In [None]:
# make sure to run this cell
from datascience import *
import numpy as np
import matplotlib.pyplot as plt
import warnings

%matplotlib inline
plt.style.use('fivethirtyeight')
warnings.simplefilter(action="ignore", category=FutureWarning)

# Welcome to the first Notebook lab!

I. [Data Preperation](#prep)

II. [Cleaning the Data](#clean)

&nbsp;&nbsp;&nbsp;&nbsp;&nbsp;&nbsp;1 - [Filling in Missing Values](#fill)
    
&nbsp;&nbsp;&nbsp;&nbsp;&nbsp;&nbsp;2 - [Selecting](#select)
    
&nbsp;&nbsp;&nbsp;&nbsp;&nbsp;&nbsp;3 - [Renaming](#rename)
    
&nbsp;&nbsp;&nbsp;&nbsp;&nbsp;&nbsp;4 - [Saving](#save)

III. [Inspecting the Values](#inspect)


In your country folder in Google Drive, create a Google document that contains answers to the items in <font color="blue"> blue</font>.  Most answers you just type into the document.  If a figure is required, you can take a screen shot and paste it in.  You can work on this shared document with the other people in your country group; only one is needed per country to turn in. 

## Data Preparation <a id='prep'></a>
   
It's time to do some data cleaning and prepare for later analyses!
Go to the [LSMS Survey Finder](http://iresearch.worldbank.org/lsms/lsmssurveyFinder.htm) site. Use the Survey Finder to select your country and year.
  

### Data: 

Use the "Get Microdata" tab for your country.  Download all the files (csv format) that you identified in Lab 0.  Upload them to your Data folder on the Jupyter Notebook datahub.  

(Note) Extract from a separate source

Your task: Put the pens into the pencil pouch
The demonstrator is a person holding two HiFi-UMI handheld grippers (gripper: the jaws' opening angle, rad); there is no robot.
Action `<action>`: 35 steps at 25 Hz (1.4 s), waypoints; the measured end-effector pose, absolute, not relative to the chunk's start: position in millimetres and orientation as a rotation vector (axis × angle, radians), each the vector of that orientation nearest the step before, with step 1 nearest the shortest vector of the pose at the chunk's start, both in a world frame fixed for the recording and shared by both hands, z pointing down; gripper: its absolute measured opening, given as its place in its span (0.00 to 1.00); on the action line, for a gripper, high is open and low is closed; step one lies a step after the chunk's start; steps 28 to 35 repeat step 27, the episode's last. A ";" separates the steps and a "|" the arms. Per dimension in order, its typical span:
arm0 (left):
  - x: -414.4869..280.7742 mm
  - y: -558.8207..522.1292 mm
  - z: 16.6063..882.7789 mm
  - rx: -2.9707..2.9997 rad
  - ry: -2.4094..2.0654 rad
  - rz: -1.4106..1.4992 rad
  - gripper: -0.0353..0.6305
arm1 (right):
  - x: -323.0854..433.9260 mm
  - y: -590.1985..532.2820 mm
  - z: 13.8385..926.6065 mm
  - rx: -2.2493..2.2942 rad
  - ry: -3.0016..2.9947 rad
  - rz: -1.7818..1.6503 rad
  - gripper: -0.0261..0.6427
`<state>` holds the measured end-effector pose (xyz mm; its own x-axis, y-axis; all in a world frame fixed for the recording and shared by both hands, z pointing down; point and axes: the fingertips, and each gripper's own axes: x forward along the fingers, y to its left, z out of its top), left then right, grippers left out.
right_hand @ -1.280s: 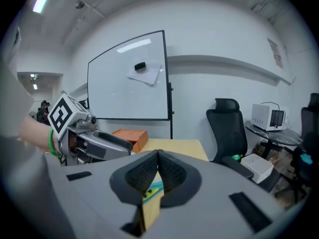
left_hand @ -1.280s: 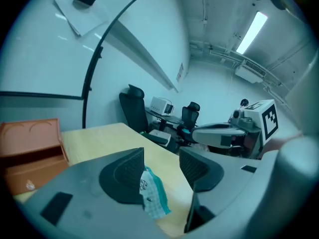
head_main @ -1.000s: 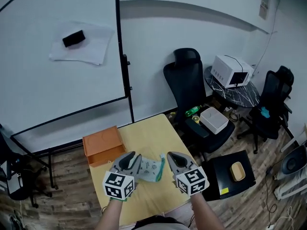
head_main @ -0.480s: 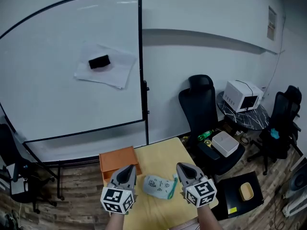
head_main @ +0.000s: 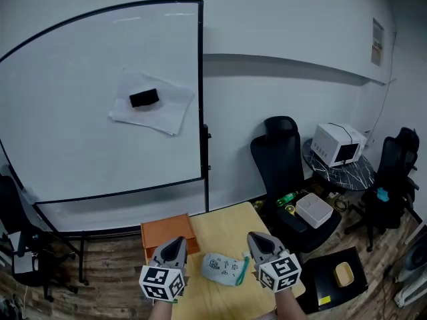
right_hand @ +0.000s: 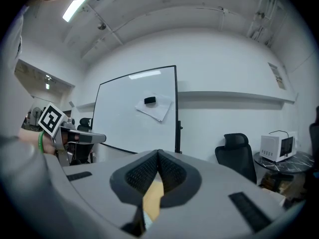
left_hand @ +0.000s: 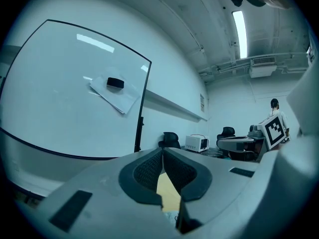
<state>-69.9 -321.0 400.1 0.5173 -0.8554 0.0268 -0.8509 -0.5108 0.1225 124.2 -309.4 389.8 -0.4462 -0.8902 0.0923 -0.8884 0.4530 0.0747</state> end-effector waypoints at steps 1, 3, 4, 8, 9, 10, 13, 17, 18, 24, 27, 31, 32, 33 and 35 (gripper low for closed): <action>-70.4 -321.3 399.9 2.631 -1.484 -0.056 0.08 | 123.6 -309.5 390.2 1.582 -2.574 -0.024 0.04; -70.7 -322.8 398.7 2.634 -1.477 -0.056 0.08 | 122.3 -310.3 390.1 1.576 -2.575 -0.026 0.04; -70.7 -323.7 398.1 2.637 -1.475 -0.056 0.08 | 121.3 -310.9 390.1 1.570 -2.578 -0.027 0.04; -70.9 -324.8 398.3 2.646 -1.469 -0.049 0.08 | 116.7 -310.6 392.0 1.547 -2.589 -0.026 0.04; -70.6 -324.3 398.1 2.647 -1.469 -0.046 0.08 | 116.4 -310.0 392.1 1.542 -2.591 -0.026 0.04; -70.1 -323.9 398.0 2.649 -1.468 -0.044 0.08 | 116.3 -309.4 392.1 1.539 -2.592 -0.026 0.04; -68.3 -323.6 399.2 2.652 -1.468 -0.037 0.08 | 116.3 -308.8 391.8 1.531 -2.597 -0.030 0.04; -67.7 -324.9 398.6 2.659 -1.462 -0.023 0.08 | 113.4 -309.2 390.4 1.526 -2.604 -0.030 0.04; -67.2 -325.0 398.2 2.661 -1.459 -0.021 0.08 | 113.2 -308.9 390.5 1.525 -2.604 -0.029 0.04; -63.1 -322.6 396.7 2.669 -1.443 -0.024 0.08 | 115.1 -306.3 389.5 1.524 -2.610 -0.031 0.04; -61.4 -321.1 394.7 2.673 -1.436 -0.023 0.08 | 115.6 -305.0 385.8 1.525 -2.614 -0.037 0.04; -61.4 -321.1 394.7 2.673 -1.436 -0.023 0.08 | 115.6 -305.0 385.8 1.525 -2.614 -0.037 0.04; -61.4 -321.1 394.7 2.673 -1.436 -0.023 0.08 | 115.6 -305.0 385.8 1.525 -2.614 -0.037 0.04; -61.4 -321.1 394.7 2.673 -1.436 -0.023 0.08 | 115.6 -305.0 385.8 1.525 -2.614 -0.037 0.04; -61.4 -321.1 394.7 2.673 -1.436 -0.023 0.08 | 115.6 -305.0 385.8 1.525 -2.614 -0.037 0.04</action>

<font color="blue"> Item 0: Also upload them to your Google Drive Country Folder and put them in a "Raw Data" folder.  This will allow me to access your data as I prepare Lab 2. <font color="black"> Furthermore, I can use it to help if there are problems down the road -- and there certainly will be! That is the nature of using real world data!  So don't be discouraged by those problems!  You will be more prepared in the future if you encounter them now!

### Documentation:
After downloading the data, download the survey methodology/technological document from the related materials tab.  This is the document the describes the sampling framework, target population, etc.
     
Somewhere in the survey methodology document, codebook, or questionnaire, you will find codes for missing data. Since a blank space may mean the question was skipped, to indicate the question was indeed covered but the answer was unknown, or the respondent refused to answer, there is a code.

<font color="blue"> Item 1: What are the codes for missing data?  Indicate in which document and what page you found this on.

## Cleaning the Data <a id='clean'></a>

We will begin working with information in the spreadsheet you filled out the first week.  Most of this information will be found in the household roster data set. 

Read in the roster table, which has basic information like sex, age, birthdate.

In [None]:
filename = '../../roster_datasets/country_roster.csv'
roster = Table.read_table(filename)

roster.show(10)

### Filling in missing values <a id='fill'></a>

If you look at your table, you'll likely see `nan` in many of the spots. [NaN](https://en.wikipedia.org/wiki/NaN) values primarily appear when there is a missing value, and can make working with data difficult. To combat that, we will replace those placeholders with something easier to manipulate.

Note: `pandas` is a module that is very similar to `datascience`, but has many additional functions. With the greater functionality comes a less intuitive interface, so for the bulk of our analyses, we will use `datascience` tables. 
You are able to convert a table to the `pandas` version of a table (called a dataframe) with the `to_df` method.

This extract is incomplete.